• **Exercise aim**: Each line in the listing below that contains "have" should be returned.

• **Given information**:
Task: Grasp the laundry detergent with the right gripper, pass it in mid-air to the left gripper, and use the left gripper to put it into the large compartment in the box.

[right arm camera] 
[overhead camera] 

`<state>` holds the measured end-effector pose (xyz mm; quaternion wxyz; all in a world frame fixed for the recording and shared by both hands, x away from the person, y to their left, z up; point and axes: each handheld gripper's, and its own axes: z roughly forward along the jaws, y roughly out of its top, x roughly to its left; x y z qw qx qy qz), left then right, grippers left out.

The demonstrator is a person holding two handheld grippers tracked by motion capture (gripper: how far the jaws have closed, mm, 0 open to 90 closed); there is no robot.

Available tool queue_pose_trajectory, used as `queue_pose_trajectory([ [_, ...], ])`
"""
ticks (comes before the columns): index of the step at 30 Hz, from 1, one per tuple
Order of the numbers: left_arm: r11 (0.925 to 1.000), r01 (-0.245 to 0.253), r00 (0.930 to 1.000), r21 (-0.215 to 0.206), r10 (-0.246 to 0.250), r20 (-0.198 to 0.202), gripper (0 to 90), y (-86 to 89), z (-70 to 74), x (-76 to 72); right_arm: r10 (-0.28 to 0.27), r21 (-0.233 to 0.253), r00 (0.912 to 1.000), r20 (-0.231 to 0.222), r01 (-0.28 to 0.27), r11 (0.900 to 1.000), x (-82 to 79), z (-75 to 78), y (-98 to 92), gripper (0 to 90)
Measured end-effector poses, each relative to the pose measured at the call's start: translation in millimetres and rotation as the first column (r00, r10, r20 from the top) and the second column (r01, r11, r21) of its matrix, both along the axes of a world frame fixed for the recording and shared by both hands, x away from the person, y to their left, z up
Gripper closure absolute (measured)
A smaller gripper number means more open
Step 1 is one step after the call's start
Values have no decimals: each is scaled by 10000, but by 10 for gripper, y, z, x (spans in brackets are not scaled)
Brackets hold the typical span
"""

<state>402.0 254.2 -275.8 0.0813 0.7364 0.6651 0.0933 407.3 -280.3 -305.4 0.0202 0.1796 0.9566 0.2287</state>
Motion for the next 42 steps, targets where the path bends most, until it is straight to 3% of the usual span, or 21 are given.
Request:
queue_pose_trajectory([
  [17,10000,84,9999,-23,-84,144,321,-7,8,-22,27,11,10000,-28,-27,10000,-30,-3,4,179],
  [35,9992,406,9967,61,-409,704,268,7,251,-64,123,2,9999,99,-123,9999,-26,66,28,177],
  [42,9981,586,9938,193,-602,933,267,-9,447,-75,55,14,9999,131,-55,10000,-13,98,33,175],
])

• **Result**:
The demonstrator is a person holding two handheld grippers tracked by motion capture (gripper: how far the jaws have closed, mm, 0 open to 90 closed); there is no robot.
Values have no decimals: each is scaled by 10000, but by 10 for gripper, y, z, x (spans in brackets are not scaled)

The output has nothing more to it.